A:小松は航空自衛隊小松基地というのがあって、戦闘機を配備された基地だが、そういう意味では小松市も含めて市民の皆さんも空の安全を守っているという意識は持っていると思う。その表れとしてスクランブルとか緊急発進とか日常の訓練などでも騒音とかうるさいと思われるかたでもそれを我慢して日本の国の為に皆さん理解していらっしゃるという事が凄く有難いという気がする。拉致問題も石川県に被害にあわれたかたが沢山いらっしゃるので県議会の方でも議連を作って県全体で取り組んでいかなくてはいけない問題だという事で取り組んではいる。まずは風化をさせないでしっかりと県民の問題として取り組んでいくという事が大事。

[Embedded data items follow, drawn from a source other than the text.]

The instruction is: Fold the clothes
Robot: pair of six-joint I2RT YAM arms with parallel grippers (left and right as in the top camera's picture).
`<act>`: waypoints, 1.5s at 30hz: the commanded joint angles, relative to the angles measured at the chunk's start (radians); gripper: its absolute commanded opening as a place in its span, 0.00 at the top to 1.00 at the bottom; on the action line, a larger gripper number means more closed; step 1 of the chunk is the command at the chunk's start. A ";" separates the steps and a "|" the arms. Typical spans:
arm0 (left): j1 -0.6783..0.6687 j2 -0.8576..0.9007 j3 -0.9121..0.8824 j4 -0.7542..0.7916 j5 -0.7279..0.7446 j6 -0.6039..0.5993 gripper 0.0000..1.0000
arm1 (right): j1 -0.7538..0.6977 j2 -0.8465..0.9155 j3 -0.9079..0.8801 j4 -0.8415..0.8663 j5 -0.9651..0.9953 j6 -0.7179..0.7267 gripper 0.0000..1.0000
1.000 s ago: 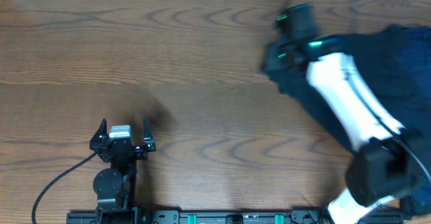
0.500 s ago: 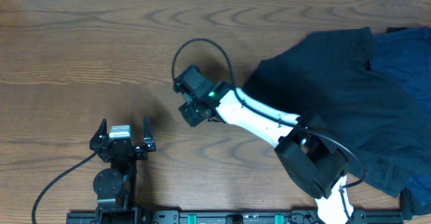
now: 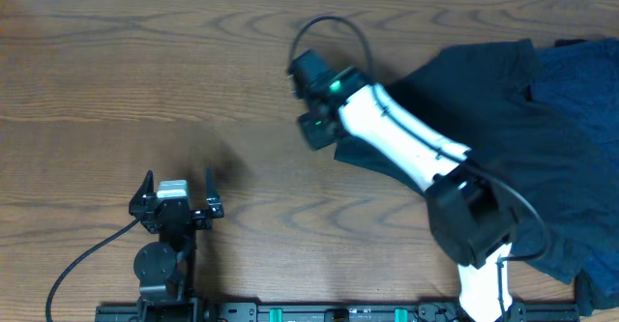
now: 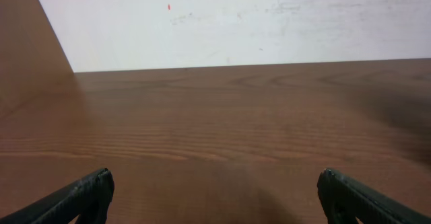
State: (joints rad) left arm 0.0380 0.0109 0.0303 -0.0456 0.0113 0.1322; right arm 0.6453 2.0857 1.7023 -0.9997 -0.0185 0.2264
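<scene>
A dark navy garment (image 3: 484, 119) lies spread over the right half of the wooden table (image 3: 145, 61), its leading corner near the middle. My right arm stretches from the front right across the cloth. My right gripper (image 3: 316, 129) sits at that leading corner and looks shut on the cloth's edge. My left gripper (image 3: 176, 181) rests open at the front left, far from the garment. In the left wrist view the left gripper (image 4: 215, 197) has its fingertips (image 4: 91, 190) wide apart over bare wood, with nothing between them.
A lighter blue cloth (image 3: 585, 66) lies at the back right, partly against the dark garment. A black cable (image 3: 87, 254) runs from the left arm's base toward the front left. A white wall (image 4: 236, 22) stands beyond the table's far edge.
My right gripper was at the table's far right edge with the garment bunched under the arm; now it is near the middle and the garment is spread over the right half. The left arm is unchanged.
At the first two moments my right gripper was low on a dark bundle at the far right edge. Then it stood further back with the dark cloth hanging beneath the arm. Now the cloth lies drawn out toward the table's middle. My left gripper stayed open throughout.
</scene>
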 commanded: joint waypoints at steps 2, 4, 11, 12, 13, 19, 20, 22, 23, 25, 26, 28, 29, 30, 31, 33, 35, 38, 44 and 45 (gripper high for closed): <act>0.004 -0.006 -0.026 -0.026 -0.020 0.009 0.02 | -0.140 -0.013 0.013 -0.116 0.019 -0.038 0.87; 0.004 -0.006 -0.026 -0.026 -0.020 0.009 0.02 | -0.190 -0.013 0.008 -0.143 0.018 -0.051 0.81; 0.004 -0.006 -0.026 -0.026 -0.020 0.009 0.02 | -0.316 -0.013 -0.043 -0.147 -0.040 -0.114 0.68; 0.004 -0.006 -0.026 -0.026 -0.020 0.009 0.02 | -0.324 -0.013 -0.054 -0.146 -0.045 -0.117 0.67; 0.004 -0.006 -0.026 -0.026 -0.020 0.009 0.02 | -0.331 -0.013 -0.068 -0.142 -0.047 -0.120 0.66; 0.004 -0.006 -0.026 -0.026 -0.020 0.009 0.02 | -0.323 -0.013 -0.152 -0.089 -0.105 -0.173 0.64; 0.004 -0.006 -0.026 -0.026 -0.020 0.009 0.02 | -0.319 -0.013 -0.164 -0.081 -0.120 -0.183 0.64; 0.004 -0.006 -0.026 -0.026 -0.020 0.009 0.02 | -0.313 -0.013 -0.184 -0.066 -0.121 -0.183 0.63; 0.004 -0.006 -0.026 -0.026 -0.020 0.009 0.02 | -0.311 -0.013 -0.192 -0.060 -0.121 -0.183 0.62; 0.004 -0.006 -0.026 -0.026 -0.020 0.009 0.02 | -0.306 -0.013 -0.208 -0.042 -0.121 -0.183 0.62; 0.004 -0.006 -0.026 -0.026 -0.020 0.009 0.02 | -0.303 -0.013 -0.217 -0.031 -0.121 -0.183 0.62; 0.004 -0.006 -0.026 -0.026 -0.020 0.009 0.02 | -0.296 -0.013 -0.229 -0.014 -0.121 -0.184 0.62; 0.004 -0.006 -0.026 -0.026 -0.020 0.009 0.02 | -0.291 -0.013 -0.235 -0.007 -0.121 -0.184 0.62; 0.004 -0.006 -0.026 -0.026 -0.020 0.009 0.02 | -0.286 -0.013 -0.238 -0.002 -0.121 -0.192 0.62; 0.004 -0.006 -0.026 -0.026 -0.020 0.009 0.02 | -0.282 -0.013 -0.240 0.001 -0.121 -0.200 0.62; 0.004 -0.006 -0.026 -0.026 -0.020 0.009 0.02 | -0.274 -0.013 -0.242 0.008 -0.119 -0.209 0.61; 0.004 -0.006 -0.026 -0.026 -0.020 0.009 0.02 | -0.264 -0.013 -0.247 0.023 -0.111 -0.209 0.61; 0.004 -0.006 -0.026 -0.026 -0.020 0.009 0.02 | -0.251 -0.013 -0.259 0.039 -0.058 -0.209 0.61; 0.004 -0.006 -0.026 -0.026 -0.020 0.009 0.02 | -0.245 -0.013 -0.305 0.072 -0.026 -0.205 0.86; 0.004 -0.006 -0.026 -0.026 -0.020 0.009 0.02 | -0.245 -0.013 -0.313 0.079 -0.026 -0.205 0.93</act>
State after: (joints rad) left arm 0.0380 0.0109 0.0303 -0.0456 0.0113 0.1322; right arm 0.3923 2.0785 1.4273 -0.9325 -0.0639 0.0269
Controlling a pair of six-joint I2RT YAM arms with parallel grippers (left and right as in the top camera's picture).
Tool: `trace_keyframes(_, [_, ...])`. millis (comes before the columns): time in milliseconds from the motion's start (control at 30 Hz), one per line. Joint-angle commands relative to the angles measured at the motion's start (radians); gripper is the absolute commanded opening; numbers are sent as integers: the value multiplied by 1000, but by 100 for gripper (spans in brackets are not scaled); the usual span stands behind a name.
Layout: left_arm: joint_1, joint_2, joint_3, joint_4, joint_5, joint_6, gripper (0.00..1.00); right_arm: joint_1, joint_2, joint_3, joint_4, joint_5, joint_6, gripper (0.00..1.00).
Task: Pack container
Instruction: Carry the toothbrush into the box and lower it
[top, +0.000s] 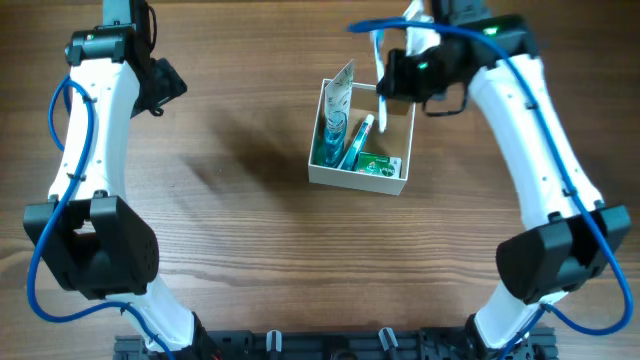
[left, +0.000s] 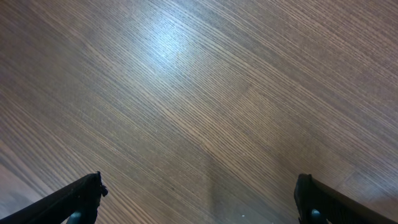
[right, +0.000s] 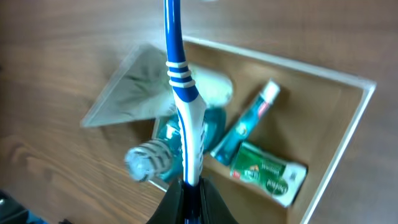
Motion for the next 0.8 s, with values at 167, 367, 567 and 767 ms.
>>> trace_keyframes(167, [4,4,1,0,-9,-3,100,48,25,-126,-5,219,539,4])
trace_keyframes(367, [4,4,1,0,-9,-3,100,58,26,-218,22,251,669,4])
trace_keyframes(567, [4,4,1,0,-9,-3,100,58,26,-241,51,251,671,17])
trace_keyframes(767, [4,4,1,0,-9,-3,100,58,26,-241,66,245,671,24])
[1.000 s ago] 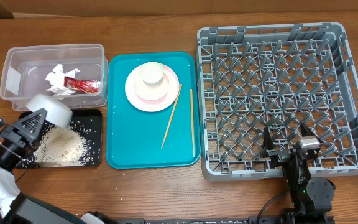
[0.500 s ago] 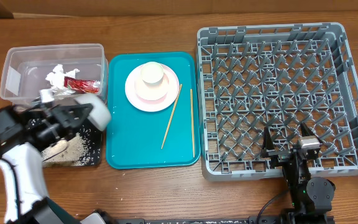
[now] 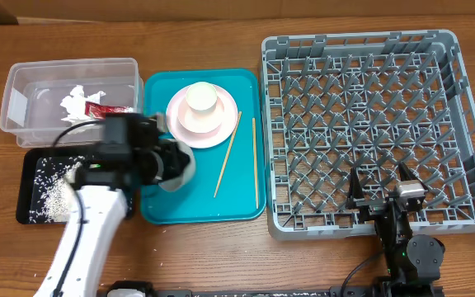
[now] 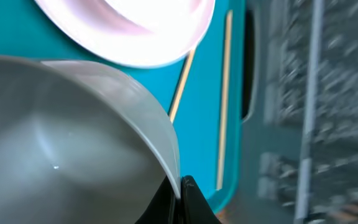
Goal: Sort waste into correct bins and load items into the dishwasher
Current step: 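Return the empty bowl with the left gripper onto the teal tray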
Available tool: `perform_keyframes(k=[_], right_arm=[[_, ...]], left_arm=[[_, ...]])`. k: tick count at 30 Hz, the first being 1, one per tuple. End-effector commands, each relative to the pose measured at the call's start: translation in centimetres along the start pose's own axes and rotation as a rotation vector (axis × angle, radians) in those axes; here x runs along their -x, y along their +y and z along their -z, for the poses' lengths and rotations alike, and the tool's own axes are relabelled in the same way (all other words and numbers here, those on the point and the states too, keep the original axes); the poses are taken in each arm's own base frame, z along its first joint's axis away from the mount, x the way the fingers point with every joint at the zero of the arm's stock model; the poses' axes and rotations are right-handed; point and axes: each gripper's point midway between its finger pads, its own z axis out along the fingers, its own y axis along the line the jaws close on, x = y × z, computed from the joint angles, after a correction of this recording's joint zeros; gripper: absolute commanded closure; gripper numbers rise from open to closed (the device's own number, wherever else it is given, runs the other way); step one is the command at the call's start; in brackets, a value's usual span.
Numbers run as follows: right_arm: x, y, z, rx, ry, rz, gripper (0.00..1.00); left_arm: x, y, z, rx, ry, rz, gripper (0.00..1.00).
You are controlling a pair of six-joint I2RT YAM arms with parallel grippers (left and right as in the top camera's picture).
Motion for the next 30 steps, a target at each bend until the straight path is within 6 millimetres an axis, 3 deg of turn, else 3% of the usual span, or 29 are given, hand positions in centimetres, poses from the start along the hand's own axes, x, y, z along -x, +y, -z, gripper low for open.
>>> perform_keyframes(k=[1, 9, 16, 17, 19, 21, 30], right_arm=[[-0.2, 0.0, 0.0, 0.002, -0.003, 0.001, 0.00], [-0.2, 0.0, 0.0, 0.002, -0.003, 0.001, 0.00], [-0.2, 0.0, 0.0, 0.002, -0.003, 0.001, 0.00], [-0.2, 0.0, 0.0, 0.002, -0.003, 0.001, 0.00], [-0.2, 0.0, 0.0, 0.002, -0.003, 0.001, 0.00], [-0.2, 0.0, 0.0, 0.002, -0.003, 0.001, 0.00], [-0.2, -0.2, 0.0, -0.013, -0.003, 0.005, 0.00]], left_arm=[[-0.2, 1.1, -1.5, 0.232, -0.020, -0.090, 0.96], [-4.1, 0.7, -6.0, 0.327, 0.136, -0.189, 0.96], [-4.9, 1.5, -7.3, 0.348, 0.186, -0.180, 0.94], [-4.9, 1.5, -7.3, 0.348, 0.184, -0.180, 0.89], [-4.9, 1.5, -7.3, 0.349, 0.187, -0.179, 0.68], [-5.0, 1.5, -7.3, 0.351, 0.191, -0.181, 0.57], [-4.3, 0.8, -6.8, 0.344, 0.188, -0.209, 0.50]])
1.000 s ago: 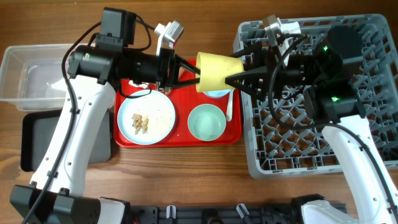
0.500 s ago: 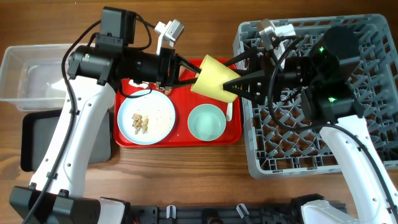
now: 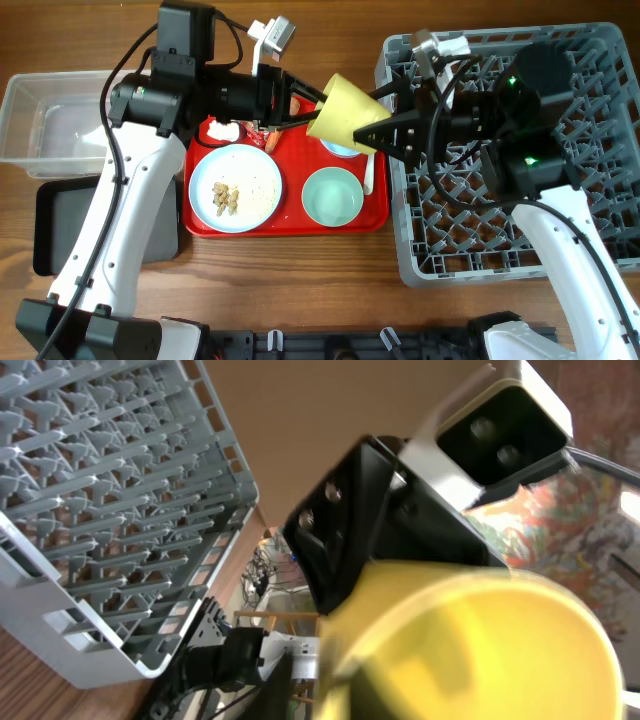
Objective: Sort waste into correct bins and load items into the dishwasher rack
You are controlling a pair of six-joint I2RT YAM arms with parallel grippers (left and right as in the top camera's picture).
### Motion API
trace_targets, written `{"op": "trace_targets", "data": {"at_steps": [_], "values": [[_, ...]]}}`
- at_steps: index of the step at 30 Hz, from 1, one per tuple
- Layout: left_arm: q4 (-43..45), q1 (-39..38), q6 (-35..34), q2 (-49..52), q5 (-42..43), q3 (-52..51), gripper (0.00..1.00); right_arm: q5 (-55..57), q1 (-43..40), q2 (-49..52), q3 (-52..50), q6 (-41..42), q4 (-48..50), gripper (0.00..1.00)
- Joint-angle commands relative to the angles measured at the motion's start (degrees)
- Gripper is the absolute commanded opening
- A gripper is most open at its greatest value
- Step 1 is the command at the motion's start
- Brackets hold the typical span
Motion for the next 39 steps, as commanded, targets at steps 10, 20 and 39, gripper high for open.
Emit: {"op": "trace_targets", "data": {"at_steps": [10, 20, 39], "values": [[-1.09, 7.02, -0.59, -0.37, -5.64, 0.15, 1.00, 5.55, -11.87, -7.85, 0.55, -1.75, -11.56, 0.59], [-2.56, 8.13, -0.33, -0.37, -5.66, 0.15, 1.00, 63.39, -14.71, -18.38, 0.57, -10.05, -58.82, 0.59], [-6.73, 8.07, 0.00, -0.35, -11.85, 0.15, 1.00, 62.79, -7.67, 6.56, 1.53, -10.82, -67.54, 0.93]]}}
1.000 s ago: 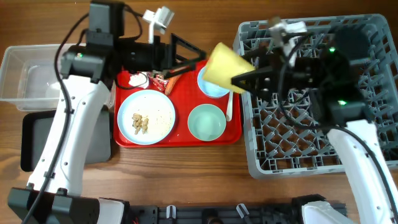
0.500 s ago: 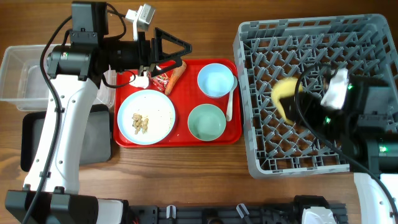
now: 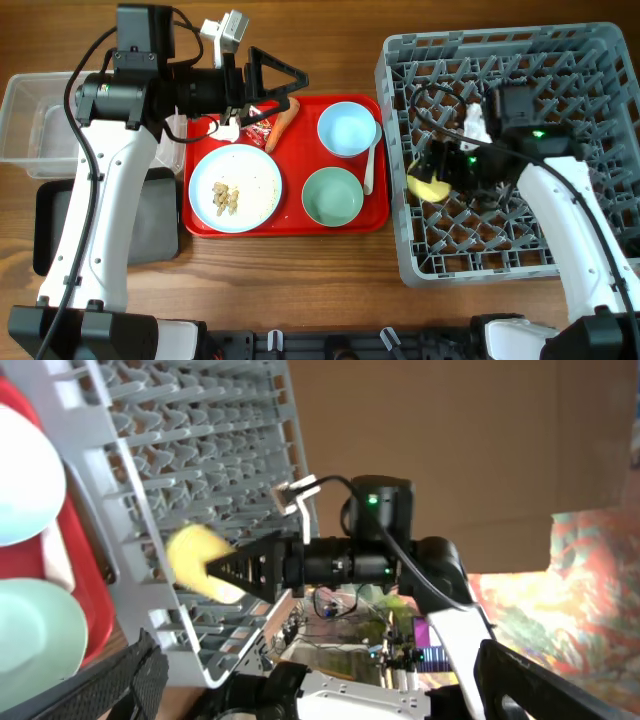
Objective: Sort waste into correct bins and load items into the dishwasher rack
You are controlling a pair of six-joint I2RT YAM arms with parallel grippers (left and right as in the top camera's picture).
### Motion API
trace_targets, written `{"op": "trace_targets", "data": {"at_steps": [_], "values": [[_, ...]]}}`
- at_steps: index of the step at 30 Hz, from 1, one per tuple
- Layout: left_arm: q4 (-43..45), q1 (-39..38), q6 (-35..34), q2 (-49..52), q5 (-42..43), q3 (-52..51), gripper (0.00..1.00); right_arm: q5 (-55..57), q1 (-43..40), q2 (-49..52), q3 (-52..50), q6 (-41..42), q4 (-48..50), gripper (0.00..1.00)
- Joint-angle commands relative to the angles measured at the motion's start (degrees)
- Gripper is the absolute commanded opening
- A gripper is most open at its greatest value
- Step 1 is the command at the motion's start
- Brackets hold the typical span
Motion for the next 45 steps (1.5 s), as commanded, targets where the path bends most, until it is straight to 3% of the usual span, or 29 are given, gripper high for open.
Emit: {"op": "trace_targets", "data": {"at_steps": [1, 5, 6, 8, 10, 11, 12, 13, 15, 16, 19, 21, 23, 26, 27, 34, 40, 45], "values": [[-2.75, 0.11, 0.72, -0.35, -3.78, 0.15, 1.00, 2.49, 0.42, -2.16, 2.56, 2.95, 0.55, 0.93], [-4.20, 0.13, 0.72, -0.37, -7.98, 0.15, 1.00, 1.55, 0.48, -6.82, 6.69, 1.33, -0.50, 0.87], [-4.17, 0.61, 0.72, -0.37, -8.09, 0.15, 1.00, -4.46, 0.94, -8.87, 7.13, -4.74, 1.01, 0.86], [-4.15, 3.04, 0.68, -0.87, -10.03, 0.17, 1.00, -9.11, 5.05, -11.10, 7.10, -8.37, 2.45, 0.82], [-6.23, 7.91, 0.00, -3.04, -22.16, 0.17, 1.00, -4.52, 14.05, -9.94, 6.91, -6.67, 2.12, 0.75], [-7.56, 9.35, -0.63, -3.93, -30.05, 0.17, 1.00, 1.92, 18.71, -8.22, 6.47, -2.01, 1.81, 0.71], [-10.56, 11.23, -3.08, -5.25, -45.09, 0.17, 1.00, 7.93, 23.67, -5.07, 6.32, 1.55, 1.49, 0.68], [-12.68, 11.96, -3.17, -5.73, -53.70, 0.17, 1.00, 11.10, 27.26, -1.75, 6.32, 4.20, 1.75, 0.63], [-16.04, 12.17, -3.13, -5.68, -62.40, 0.15, 1.00, 19.41, 31.85, 6.64, 6.32, 11.98, 2.64, 0.57], [-16.50, 12.17, -3.13, -5.64, -63.82, 0.15, 1.00, 20.04, 32.09, 8.33, 6.32, 12.04, 3.28, 0.56], [-16.65, 12.17, -3.13, -5.64, -64.65, 0.15, 1.00, 20.06, 32.20, 16.15, 6.32, 11.89, 6.40, 0.54], [-16.65, 12.17, -3.13, -5.62, -64.65, 0.15, 1.00, 20.61, 32.15, 21.09, 6.32, 12.09, 7.82, 0.47], [-16.65, 12.17, -3.13, -5.62, -64.65, 0.15, 1.00, 20.61, 32.13, 25.73, 6.32, 12.22, 9.40, 0.36], [-16.65, 12.17, -3.13, -5.62, -64.65, 0.15, 1.00, 20.59, 32.13, 27.02, 6.40, 13.29, 10.10, 0.09], [-16.65, 12.17, -3.13, -5.62, -64.65, 0.15, 1.00, 20.61, 32.13, 26.64, 6.43, 13.18, 10.08, 0.04], [-16.65, 12.17, -3.13, -5.62, -64.65, 0.15, 1.00, 29.79, 32.11, 15.15, 7.13, 13.60, 6.38, 0.04], [-16.65, 12.17, -3.13, -5.62, -64.65, 0.15, 1.00, 62.18, 26.32, -7.17, 7.74, 13.38, 8.70, 0.04], [-16.65, 12.17, -3.13, -5.62, -64.65, 0.15, 1.00, 72.02, 15.67, -4.66, 7.63, 9.90, 14.34, 0.04]]}}
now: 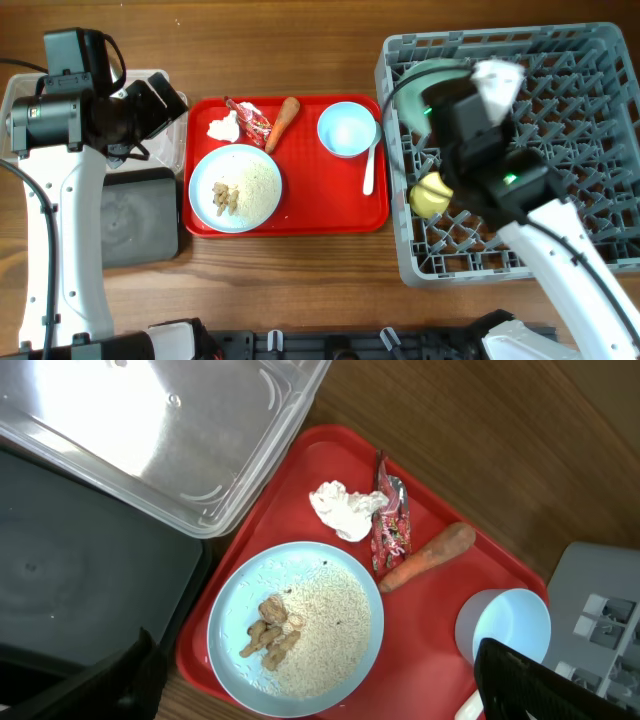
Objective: Sort waste into correct bins and load items into the dishwasher rack
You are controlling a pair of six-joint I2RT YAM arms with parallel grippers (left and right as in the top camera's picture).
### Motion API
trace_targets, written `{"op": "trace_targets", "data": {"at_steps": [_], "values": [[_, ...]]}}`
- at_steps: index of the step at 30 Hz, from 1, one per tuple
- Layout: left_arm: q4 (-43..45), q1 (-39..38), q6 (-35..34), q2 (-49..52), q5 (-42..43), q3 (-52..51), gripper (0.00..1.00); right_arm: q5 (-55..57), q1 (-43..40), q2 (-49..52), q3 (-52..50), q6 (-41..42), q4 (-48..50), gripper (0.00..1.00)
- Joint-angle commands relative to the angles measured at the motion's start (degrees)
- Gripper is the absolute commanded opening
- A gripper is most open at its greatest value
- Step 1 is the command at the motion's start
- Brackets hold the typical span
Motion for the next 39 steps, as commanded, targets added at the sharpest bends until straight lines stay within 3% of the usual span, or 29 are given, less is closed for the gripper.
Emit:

Q:ずっとビジネスをやってこられた訳だが、今ビジネスに未練は無いか。
A:率直な事を言うと今仕事をしてみたいなと思う。今ビジネス環境が良いので今やると何でも成功する様な、それ位日本全体が盛り上がっている。これは本当に多くのかた、特に若い人とかドンドン起業して頂いてチャレンジして頂く、それだけの環境はあると思う。
Q:今やるとしたら何をやるか。
A:自分自身は人と人の中で、どちらかと言うと物を売っていく商売が得意。技術的なITとかそんな分野よりやはり人と人との対話の中から物を売っていくという。営業をやりたい。
Q:健康食品は具体的にどんな感じの事をしていたか。
A:それを今言うと色々な健康食品を扱っている人がいらっしゃるので…(その会社は)まだ事業自体はあるが、今は議員に専念している。

●その他

経済もなかなか実感として賃金が上がったとか給料が上がったとかなれば実感としてある
が、まだそんな状況でもない。これから賃金も上がって皆さんの実感として「景気が良くなった」と成れる様にこの秋の臨時国会でまさに成長戦略を形にしていくという事。一番困るのはスケジュールが決まらない。与野党の協議で決まるので一週間の日程が決まらないのが少しもどかしい。本当は、なるべく地元に帰ったり会合に出たいが飛行機の時間が、電車は4時間かかるので、急に移動したりできない。会期がなかなか決まらないのは一番辛い。(町村派は今も最大派閥)今日も勉強会があってそういう意味では大変有難い。派閥の先輩とか派閥の同僚の先生方と、そういう意味では話し易い。